El maestro se puso de pie, visiblemente conmovido. Echó una ojeada a cuanto lo rodeaba, pasando revista a los ojos de las tres mujeres que estábamos pendientes de él, al techo, a la lumbre y a la ventana que daba a un pequeño patio con tiestos. Luego suspiró y habló en tono serio y apenado:
—Muchos han venido desde la Gallaecia antes que tú para preguntar por los oscuros sucesos que rodearon la muerte del muchacho; muchos han tratado de llevarse al norte sus huesos, incluso pagando grandes sumas por ellos… Nunca cedimos a esos deseos, pues consideramos que san Paio forma parte ya para siempre de la gloriosa memoria de nuestros mártires… Además, no hemos querido remover el pesado y negro telón que oculta lo que sucedió, pues sería como abrir una vieja herida…
Dicho esto, me miró con compasión y añadió:
—Pero lo tuyo es diferente… Tú no vienes solo en busca de una reliquia más… Por eso, aunque es muy doloroso recordarlo, sabrás con detalle cómo murió el muchacho…
Me incliné hacia él y besé sus manos rebosando agradecimiento. Entonces el maestro, posando en mí sus ojos bondadosos, llenos de ternura, afirmó:
—No deberás agradecérmelo a mí, sino a la persona que fue testigo de aquel crimen horrendo. Hasta el día de hoy, esa persona ha guardado el secreto por miedo. Únicamente mi hermana Teódula y yo sabemos por su testimonio lo que pasó. Pero creo llegado el momento en que alguien más debe saberlo… Le pediré que te lo cuente con todo detalle; le convenceré para que haga memoria y recuerde lo que ha querido olvidar durante todos estos años…
—¿Y si se niega a contármelo? —pregunté con ansiedad.
—Si yo se lo ordeno, me obedecerá —respondió él suspirando—. Aunque cierto es que se trata de una persona nada corriente…
—¿Cuándo podré encontrarme con él? —dije.
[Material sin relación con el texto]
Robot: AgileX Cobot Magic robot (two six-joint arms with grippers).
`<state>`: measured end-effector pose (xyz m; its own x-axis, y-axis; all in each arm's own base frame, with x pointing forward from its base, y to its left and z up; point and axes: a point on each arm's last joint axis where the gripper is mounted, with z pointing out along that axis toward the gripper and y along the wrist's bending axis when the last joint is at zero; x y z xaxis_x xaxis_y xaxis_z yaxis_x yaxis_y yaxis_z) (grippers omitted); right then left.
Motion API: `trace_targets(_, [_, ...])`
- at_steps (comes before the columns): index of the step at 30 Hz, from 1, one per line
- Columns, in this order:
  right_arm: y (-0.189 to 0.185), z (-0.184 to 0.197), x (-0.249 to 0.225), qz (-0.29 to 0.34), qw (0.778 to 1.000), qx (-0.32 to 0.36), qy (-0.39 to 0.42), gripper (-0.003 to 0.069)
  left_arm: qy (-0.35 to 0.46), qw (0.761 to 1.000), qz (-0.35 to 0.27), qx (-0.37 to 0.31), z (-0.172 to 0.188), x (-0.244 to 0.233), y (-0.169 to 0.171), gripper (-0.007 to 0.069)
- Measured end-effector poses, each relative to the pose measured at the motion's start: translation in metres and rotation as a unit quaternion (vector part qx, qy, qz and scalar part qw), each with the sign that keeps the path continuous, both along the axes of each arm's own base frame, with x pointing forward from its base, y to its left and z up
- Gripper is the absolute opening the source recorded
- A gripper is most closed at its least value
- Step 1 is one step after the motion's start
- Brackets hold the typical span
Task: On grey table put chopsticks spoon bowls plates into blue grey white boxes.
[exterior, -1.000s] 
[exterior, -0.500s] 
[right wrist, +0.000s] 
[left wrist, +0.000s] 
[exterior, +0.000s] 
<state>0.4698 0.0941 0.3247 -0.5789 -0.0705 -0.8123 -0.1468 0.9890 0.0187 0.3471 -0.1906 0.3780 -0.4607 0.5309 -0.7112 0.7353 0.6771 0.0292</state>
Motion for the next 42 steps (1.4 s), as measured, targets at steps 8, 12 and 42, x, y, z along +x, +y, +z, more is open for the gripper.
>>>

El maestro miró a Columba y murmuro pensativo:
—Aguardad a que yo prepare el momento y el lugar… Entonces os enviaré aviso al monasterio…
La crónica de Justo Hebencio
Recordaréis, señor reverendísimo y obispo nuestro Asbag aben Nabil, que me referí más atrás a un caballero de nombre Bermudo, el cual vino al principio de nuestra estancia en León al caserón donde nos hospedábamos. Era un hombre de unos cuarenta años, de magnífica presencia, aspecto saludable, barba espesa de color castaño y ojos grisáceos de mirada centelleante. Es de justicia reconocer que, no obstante los primeros recelos hacia su persona, supo ganarnos la confianza casi desde aquel primer día que le conocimos. Venía a estar con nosotros, según manifestó, con la única intención de hacernos pasar de manera más llevadera la espera en que nos mantenía el rey Radamiro antes de recibirnos. También nos dijo, en un alarde de humildad, que deseaba acompañarnos para conocer por boca nuestra cómo era en verdad Córdoba, nuestra prodigiosa ciudad, la cual admiraban aun sin haber estado nunca en ella.